> **Work to complete**
Among the records that follow, set down only the lines from the one containing "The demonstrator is" to the one containing "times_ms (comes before", both included, exactly.

________

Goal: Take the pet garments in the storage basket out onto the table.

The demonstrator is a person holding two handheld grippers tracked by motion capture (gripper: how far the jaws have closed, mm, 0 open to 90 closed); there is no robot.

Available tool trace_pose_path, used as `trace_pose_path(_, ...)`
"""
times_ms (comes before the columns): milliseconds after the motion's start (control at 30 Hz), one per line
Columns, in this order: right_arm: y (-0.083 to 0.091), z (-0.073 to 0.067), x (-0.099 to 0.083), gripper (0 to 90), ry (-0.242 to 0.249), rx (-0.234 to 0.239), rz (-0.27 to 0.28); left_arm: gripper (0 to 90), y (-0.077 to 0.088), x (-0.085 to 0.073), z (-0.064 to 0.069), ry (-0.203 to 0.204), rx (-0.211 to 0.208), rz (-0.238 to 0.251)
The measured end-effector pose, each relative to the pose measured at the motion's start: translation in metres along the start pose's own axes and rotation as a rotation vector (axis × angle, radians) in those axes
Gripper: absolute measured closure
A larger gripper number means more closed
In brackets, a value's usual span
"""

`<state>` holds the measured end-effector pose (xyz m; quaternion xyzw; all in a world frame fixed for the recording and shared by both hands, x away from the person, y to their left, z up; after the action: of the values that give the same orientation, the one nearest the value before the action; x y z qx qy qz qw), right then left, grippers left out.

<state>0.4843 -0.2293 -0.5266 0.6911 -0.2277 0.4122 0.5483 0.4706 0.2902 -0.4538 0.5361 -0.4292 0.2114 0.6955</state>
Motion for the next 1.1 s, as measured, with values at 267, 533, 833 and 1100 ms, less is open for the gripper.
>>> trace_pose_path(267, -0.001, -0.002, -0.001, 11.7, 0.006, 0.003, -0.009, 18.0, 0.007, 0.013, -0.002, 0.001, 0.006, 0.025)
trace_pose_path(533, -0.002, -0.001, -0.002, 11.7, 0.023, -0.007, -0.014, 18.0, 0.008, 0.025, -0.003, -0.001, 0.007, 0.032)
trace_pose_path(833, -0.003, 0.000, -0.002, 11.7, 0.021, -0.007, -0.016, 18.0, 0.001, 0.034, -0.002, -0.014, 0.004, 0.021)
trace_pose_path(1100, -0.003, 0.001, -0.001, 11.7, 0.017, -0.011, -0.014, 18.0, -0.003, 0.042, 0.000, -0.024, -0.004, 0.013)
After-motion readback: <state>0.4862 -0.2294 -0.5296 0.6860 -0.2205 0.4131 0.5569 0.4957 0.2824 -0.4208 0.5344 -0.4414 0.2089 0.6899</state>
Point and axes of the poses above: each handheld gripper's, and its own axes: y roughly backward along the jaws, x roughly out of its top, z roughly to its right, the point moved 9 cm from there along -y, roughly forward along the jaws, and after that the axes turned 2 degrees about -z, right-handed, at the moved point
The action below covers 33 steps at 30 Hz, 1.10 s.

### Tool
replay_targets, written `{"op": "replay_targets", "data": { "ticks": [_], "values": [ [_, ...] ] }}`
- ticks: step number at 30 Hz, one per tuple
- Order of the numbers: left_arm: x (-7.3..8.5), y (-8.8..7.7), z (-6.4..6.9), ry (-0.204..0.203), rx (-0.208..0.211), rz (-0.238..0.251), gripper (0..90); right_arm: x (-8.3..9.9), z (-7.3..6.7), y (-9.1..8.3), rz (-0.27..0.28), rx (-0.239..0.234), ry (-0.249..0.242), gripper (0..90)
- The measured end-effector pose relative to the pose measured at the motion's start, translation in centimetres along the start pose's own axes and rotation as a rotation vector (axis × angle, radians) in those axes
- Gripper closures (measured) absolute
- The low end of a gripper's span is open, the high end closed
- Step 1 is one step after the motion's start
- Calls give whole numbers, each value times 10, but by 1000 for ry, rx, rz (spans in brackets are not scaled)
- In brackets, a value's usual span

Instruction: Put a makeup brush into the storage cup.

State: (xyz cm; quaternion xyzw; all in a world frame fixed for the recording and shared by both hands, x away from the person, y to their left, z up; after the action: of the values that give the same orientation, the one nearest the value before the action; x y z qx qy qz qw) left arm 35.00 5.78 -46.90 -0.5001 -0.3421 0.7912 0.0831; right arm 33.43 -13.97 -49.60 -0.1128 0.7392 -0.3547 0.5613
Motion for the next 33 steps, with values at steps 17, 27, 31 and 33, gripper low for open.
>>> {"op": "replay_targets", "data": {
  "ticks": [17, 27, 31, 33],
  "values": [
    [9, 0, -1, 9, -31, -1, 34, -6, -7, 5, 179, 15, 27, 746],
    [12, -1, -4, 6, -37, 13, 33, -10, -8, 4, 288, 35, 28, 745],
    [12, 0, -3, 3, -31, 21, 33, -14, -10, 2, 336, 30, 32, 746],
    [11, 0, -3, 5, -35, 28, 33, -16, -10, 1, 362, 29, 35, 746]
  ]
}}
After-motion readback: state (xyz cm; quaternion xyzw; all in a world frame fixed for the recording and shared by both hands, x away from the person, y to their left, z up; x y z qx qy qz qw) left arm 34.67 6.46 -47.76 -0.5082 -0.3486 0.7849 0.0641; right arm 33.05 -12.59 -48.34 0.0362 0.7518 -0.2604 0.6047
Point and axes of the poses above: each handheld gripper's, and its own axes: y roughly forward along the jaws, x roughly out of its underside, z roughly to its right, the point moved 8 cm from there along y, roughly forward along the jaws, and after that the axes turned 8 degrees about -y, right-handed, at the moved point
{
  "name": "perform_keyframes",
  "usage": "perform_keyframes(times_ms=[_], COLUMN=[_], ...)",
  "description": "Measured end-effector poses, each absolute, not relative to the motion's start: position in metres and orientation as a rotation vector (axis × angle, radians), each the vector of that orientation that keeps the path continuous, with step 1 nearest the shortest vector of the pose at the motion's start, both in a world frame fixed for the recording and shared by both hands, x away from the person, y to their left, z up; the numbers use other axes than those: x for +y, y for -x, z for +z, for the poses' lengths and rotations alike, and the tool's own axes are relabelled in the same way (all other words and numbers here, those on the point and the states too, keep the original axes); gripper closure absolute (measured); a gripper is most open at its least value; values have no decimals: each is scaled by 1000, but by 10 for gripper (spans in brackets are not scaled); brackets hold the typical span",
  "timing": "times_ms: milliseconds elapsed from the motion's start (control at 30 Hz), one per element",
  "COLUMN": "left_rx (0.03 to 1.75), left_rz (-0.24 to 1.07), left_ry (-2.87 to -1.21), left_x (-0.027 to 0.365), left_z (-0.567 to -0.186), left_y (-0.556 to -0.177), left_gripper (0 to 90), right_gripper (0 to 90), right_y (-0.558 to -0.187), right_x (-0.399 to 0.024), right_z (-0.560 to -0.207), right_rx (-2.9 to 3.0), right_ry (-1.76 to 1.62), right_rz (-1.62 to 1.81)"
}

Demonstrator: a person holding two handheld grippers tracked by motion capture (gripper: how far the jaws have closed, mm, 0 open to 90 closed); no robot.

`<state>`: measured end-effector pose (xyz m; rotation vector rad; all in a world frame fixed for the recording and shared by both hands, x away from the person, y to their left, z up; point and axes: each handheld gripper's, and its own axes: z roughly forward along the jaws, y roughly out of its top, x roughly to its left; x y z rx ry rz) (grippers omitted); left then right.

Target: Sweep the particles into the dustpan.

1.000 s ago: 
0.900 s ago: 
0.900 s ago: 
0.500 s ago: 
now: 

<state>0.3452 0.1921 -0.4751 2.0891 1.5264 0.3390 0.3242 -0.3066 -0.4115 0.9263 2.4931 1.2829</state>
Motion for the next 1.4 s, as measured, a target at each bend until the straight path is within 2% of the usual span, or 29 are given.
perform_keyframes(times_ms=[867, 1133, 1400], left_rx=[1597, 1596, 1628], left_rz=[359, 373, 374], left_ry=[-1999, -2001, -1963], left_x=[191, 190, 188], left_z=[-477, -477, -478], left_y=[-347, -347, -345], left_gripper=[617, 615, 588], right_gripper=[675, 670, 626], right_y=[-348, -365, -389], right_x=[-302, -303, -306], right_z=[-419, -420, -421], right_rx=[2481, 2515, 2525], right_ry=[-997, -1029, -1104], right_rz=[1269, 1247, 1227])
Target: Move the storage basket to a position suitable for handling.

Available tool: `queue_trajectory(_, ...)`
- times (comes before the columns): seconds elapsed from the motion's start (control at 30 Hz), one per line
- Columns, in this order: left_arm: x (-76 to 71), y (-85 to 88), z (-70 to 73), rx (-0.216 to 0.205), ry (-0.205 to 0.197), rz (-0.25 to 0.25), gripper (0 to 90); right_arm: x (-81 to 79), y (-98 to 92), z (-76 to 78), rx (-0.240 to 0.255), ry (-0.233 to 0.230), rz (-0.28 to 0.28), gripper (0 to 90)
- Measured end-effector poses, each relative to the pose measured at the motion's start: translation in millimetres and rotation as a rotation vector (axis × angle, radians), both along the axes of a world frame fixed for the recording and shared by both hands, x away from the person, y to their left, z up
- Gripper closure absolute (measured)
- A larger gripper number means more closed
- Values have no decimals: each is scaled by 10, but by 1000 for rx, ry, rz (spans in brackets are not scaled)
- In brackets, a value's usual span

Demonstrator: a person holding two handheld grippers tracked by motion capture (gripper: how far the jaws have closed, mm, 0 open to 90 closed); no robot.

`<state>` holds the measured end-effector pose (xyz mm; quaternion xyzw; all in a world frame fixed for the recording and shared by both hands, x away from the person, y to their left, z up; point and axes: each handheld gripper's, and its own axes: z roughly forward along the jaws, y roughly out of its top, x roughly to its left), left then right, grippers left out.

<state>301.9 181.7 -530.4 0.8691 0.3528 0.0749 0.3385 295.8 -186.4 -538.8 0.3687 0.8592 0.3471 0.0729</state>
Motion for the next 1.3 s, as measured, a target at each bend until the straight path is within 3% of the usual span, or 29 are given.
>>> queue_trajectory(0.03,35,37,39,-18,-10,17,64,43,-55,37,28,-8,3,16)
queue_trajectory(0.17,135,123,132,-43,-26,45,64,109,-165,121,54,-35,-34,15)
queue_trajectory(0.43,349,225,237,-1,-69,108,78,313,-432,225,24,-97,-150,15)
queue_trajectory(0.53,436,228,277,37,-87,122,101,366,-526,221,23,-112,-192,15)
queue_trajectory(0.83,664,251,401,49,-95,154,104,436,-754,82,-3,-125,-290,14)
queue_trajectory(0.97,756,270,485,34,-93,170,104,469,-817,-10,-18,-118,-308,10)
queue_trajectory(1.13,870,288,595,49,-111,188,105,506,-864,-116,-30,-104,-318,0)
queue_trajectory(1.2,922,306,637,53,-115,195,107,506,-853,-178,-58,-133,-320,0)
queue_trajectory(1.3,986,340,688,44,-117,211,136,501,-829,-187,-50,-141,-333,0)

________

> **Result for this task**
The demonstrator is a person holding two handheld grippers tracked by motion capture (gripper: how far the jaws have closed, mm, 0 open to 90 closed); there is no robot.

Available tool trace_pose_path, used as `trace_pose_path(_, ...)`
"""
times_ms (comes before the columns): milliseconds after the motion's start (control at 30 Hz), one per line

Now the exercise is complete.